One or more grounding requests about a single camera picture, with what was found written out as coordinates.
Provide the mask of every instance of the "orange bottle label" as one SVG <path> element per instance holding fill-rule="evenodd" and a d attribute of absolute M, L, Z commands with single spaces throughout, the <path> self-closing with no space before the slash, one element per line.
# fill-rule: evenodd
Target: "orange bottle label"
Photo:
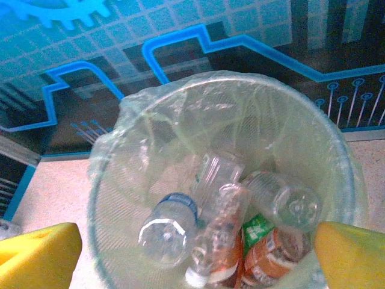
<path fill-rule="evenodd" d="M 209 283 L 219 283 L 226 288 L 240 288 L 243 270 L 243 234 L 236 236 L 234 248 L 219 250 L 216 253 L 216 269 L 211 272 Z"/>
<path fill-rule="evenodd" d="M 251 247 L 245 259 L 244 279 L 249 284 L 258 281 L 273 285 L 295 265 L 284 256 L 277 229 L 274 229 Z"/>

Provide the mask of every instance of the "green label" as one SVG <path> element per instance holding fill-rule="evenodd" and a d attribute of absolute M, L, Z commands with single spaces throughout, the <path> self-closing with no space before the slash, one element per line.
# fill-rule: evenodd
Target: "green label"
<path fill-rule="evenodd" d="M 262 214 L 258 214 L 247 223 L 244 223 L 242 227 L 245 234 L 244 255 L 246 256 L 247 252 L 254 246 L 254 244 L 273 230 L 274 224 L 269 222 Z"/>

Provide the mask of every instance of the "empty water bottle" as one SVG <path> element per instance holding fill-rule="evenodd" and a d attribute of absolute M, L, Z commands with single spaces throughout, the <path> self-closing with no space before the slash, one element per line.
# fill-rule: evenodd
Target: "empty water bottle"
<path fill-rule="evenodd" d="M 300 180 L 278 173 L 254 172 L 243 184 L 252 204 L 281 229 L 308 232 L 316 228 L 322 210 L 318 195 Z"/>
<path fill-rule="evenodd" d="M 154 266 L 166 269 L 183 262 L 194 247 L 197 205 L 187 195 L 172 193 L 152 210 L 138 244 Z"/>

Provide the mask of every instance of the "bottle label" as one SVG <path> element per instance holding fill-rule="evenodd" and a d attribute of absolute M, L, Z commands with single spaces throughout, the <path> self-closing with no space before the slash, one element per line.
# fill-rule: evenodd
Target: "bottle label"
<path fill-rule="evenodd" d="M 243 232 L 236 236 L 233 248 L 222 248 L 214 252 L 214 271 L 211 271 L 209 283 L 226 288 L 239 288 L 243 271 Z"/>
<path fill-rule="evenodd" d="M 179 203 L 186 205 L 194 214 L 195 221 L 198 221 L 198 207 L 191 197 L 189 197 L 183 193 L 172 193 L 172 194 L 168 194 L 166 197 L 164 197 L 159 202 L 159 204 L 163 203 L 163 202 L 170 202 L 170 201 L 171 202 L 179 202 Z"/>
<path fill-rule="evenodd" d="M 283 245 L 277 229 L 256 243 L 245 259 L 245 278 L 272 285 L 297 263 L 290 262 L 283 253 Z"/>
<path fill-rule="evenodd" d="M 262 214 L 258 214 L 250 221 L 243 224 L 245 232 L 245 252 L 250 250 L 258 241 L 266 236 L 274 228 L 274 224 L 269 222 Z"/>

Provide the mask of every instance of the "gear graphic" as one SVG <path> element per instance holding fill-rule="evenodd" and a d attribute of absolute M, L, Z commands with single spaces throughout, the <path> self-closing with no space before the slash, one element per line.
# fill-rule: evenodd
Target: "gear graphic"
<path fill-rule="evenodd" d="M 77 19 L 87 27 L 92 27 L 94 22 L 90 17 L 91 13 L 96 11 L 103 17 L 110 15 L 104 5 L 105 0 L 63 0 L 63 2 L 66 3 L 66 8 L 38 7 L 22 0 L 0 0 L 0 4 L 12 9 L 20 20 L 28 20 L 28 16 L 35 16 L 47 28 L 52 28 L 52 21 L 56 20 L 67 30 L 74 30 L 72 21 Z"/>

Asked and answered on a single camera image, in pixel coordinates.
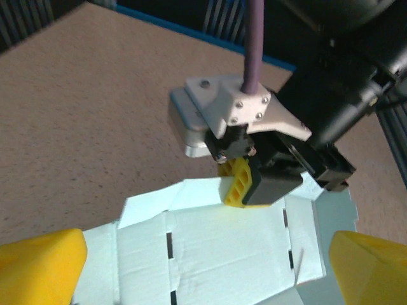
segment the white cardboard
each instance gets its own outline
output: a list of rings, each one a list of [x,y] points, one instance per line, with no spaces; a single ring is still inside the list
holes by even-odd
[[[128,198],[118,222],[85,232],[88,259],[74,303],[171,304],[173,291],[178,305],[256,304],[273,295],[298,300],[282,293],[325,275],[309,199],[317,197],[315,188],[270,208],[238,209],[222,204],[231,182],[184,180]]]
[[[303,172],[301,176],[303,177],[302,185],[291,191],[290,194],[315,201],[322,194],[324,189],[315,182],[314,178],[312,178],[308,172]]]

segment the purple cable
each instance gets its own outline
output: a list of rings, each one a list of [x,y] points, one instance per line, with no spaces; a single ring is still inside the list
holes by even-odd
[[[244,36],[244,75],[240,89],[245,94],[256,94],[263,60],[265,3],[264,0],[246,0]]]

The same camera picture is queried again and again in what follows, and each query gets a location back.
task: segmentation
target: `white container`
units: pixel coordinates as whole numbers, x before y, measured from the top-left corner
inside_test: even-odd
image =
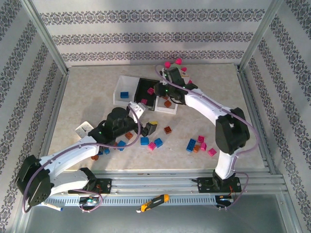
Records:
[[[164,105],[165,101],[167,101],[167,100],[157,96],[156,100],[155,100],[155,111],[161,112],[161,113],[176,114],[178,104],[175,104],[172,101],[170,101],[172,103],[172,105],[169,108],[167,108]]]
[[[139,78],[120,75],[115,91],[113,92],[113,105],[126,107],[130,101],[134,102]],[[121,92],[128,92],[129,98],[122,99]]]

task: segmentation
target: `building block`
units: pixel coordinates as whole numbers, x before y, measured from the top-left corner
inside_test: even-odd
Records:
[[[130,140],[133,137],[133,134],[131,132],[128,132],[125,134],[125,137]]]
[[[201,136],[201,135],[199,135],[198,142],[199,142],[199,143],[204,142],[204,137],[203,137],[203,136]]]
[[[168,126],[168,127],[165,127],[165,128],[164,128],[164,131],[165,131],[166,134],[169,134],[169,133],[172,132],[172,130],[171,130],[171,128],[170,128],[169,126]]]
[[[155,140],[155,144],[156,144],[156,147],[159,148],[160,146],[163,145],[163,142],[162,142],[162,140],[160,138],[158,138],[158,139]]]
[[[156,148],[156,144],[154,142],[151,142],[149,145],[148,145],[149,149],[150,150],[154,150]]]
[[[205,142],[201,143],[201,150],[206,151],[206,143]]]
[[[149,138],[147,138],[147,137],[141,137],[141,138],[140,138],[140,144],[141,144],[142,146],[148,145],[148,144],[149,144]]]
[[[197,153],[197,152],[199,152],[199,150],[200,150],[200,146],[199,145],[195,145],[194,148],[193,148],[193,152]]]
[[[109,154],[110,153],[110,150],[108,148],[104,149],[104,153],[105,154]]]
[[[123,142],[122,140],[118,143],[118,147],[123,147],[123,146],[125,146],[125,145],[126,145],[126,143],[125,143],[125,142]]]
[[[91,156],[91,159],[97,161],[99,159],[99,155]]]
[[[215,149],[212,148],[212,149],[210,149],[210,150],[208,151],[208,153],[209,153],[209,155],[210,155],[211,157],[213,157],[213,156],[217,153],[217,151],[215,151]]]
[[[145,99],[141,99],[140,102],[143,103],[143,104],[147,104],[147,100],[145,100]]]
[[[186,150],[189,151],[189,152],[192,152],[193,151],[193,148],[195,146],[195,143],[196,143],[196,140],[194,139],[190,139],[188,145],[187,145],[187,148]]]
[[[164,105],[165,107],[169,108],[172,105],[172,103],[169,100],[167,100],[164,102]]]
[[[148,93],[149,95],[153,95],[154,92],[155,92],[155,90],[154,90],[152,87],[150,87],[150,88],[148,89],[148,91],[147,91],[147,93]]]
[[[120,97],[121,97],[121,99],[128,99],[129,98],[128,91],[121,92]]]

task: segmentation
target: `brown block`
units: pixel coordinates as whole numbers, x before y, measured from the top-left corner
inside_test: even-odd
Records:
[[[99,158],[99,155],[91,156],[91,159],[92,159],[92,160],[95,160],[95,161],[98,160],[98,158]]]
[[[165,101],[164,105],[165,107],[169,108],[172,105],[172,103],[169,100],[167,100]]]
[[[130,140],[133,137],[133,134],[131,132],[128,132],[125,134],[125,137]]]
[[[199,145],[195,145],[194,148],[193,148],[193,152],[194,153],[197,153],[200,149],[200,146]]]
[[[171,130],[171,128],[170,128],[169,126],[168,126],[168,127],[165,127],[165,128],[164,128],[164,131],[165,131],[166,134],[169,134],[169,133],[172,132],[172,130]]]

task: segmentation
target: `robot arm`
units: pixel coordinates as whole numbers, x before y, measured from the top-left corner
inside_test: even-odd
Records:
[[[210,97],[206,96],[196,85],[193,83],[185,84],[184,79],[181,77],[178,68],[163,69],[160,74],[167,80],[175,85],[182,86],[189,89],[199,96],[188,93],[186,90],[176,88],[163,81],[155,86],[155,93],[158,96],[170,96],[180,104],[187,105],[199,111],[206,116],[216,127],[215,139],[218,148],[220,149],[218,164],[213,173],[214,185],[220,189],[224,183],[230,182],[234,178],[232,166],[236,160],[236,153],[245,146],[246,141],[249,139],[249,131],[247,126],[239,120],[233,118],[231,115],[223,110],[230,111],[235,115],[245,119],[244,113],[240,108],[230,109],[222,106]],[[221,106],[216,108],[209,101]]]

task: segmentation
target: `patterned wallpaper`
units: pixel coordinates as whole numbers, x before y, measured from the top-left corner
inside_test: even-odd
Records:
[[[311,232],[310,3],[287,0],[245,75],[276,169],[284,174],[304,232]]]
[[[0,232],[10,232],[21,197],[15,177],[39,156],[62,74],[19,0],[0,0]]]
[[[271,0],[33,2],[70,67],[238,64]]]

§ **DIRECTIONS FOR THIS TASK**: All lines carrying the word "image" must be copied from the data above.

§ **OUTPUT**:
Asked and answered on a single camera image, in pixel coordinates.
image =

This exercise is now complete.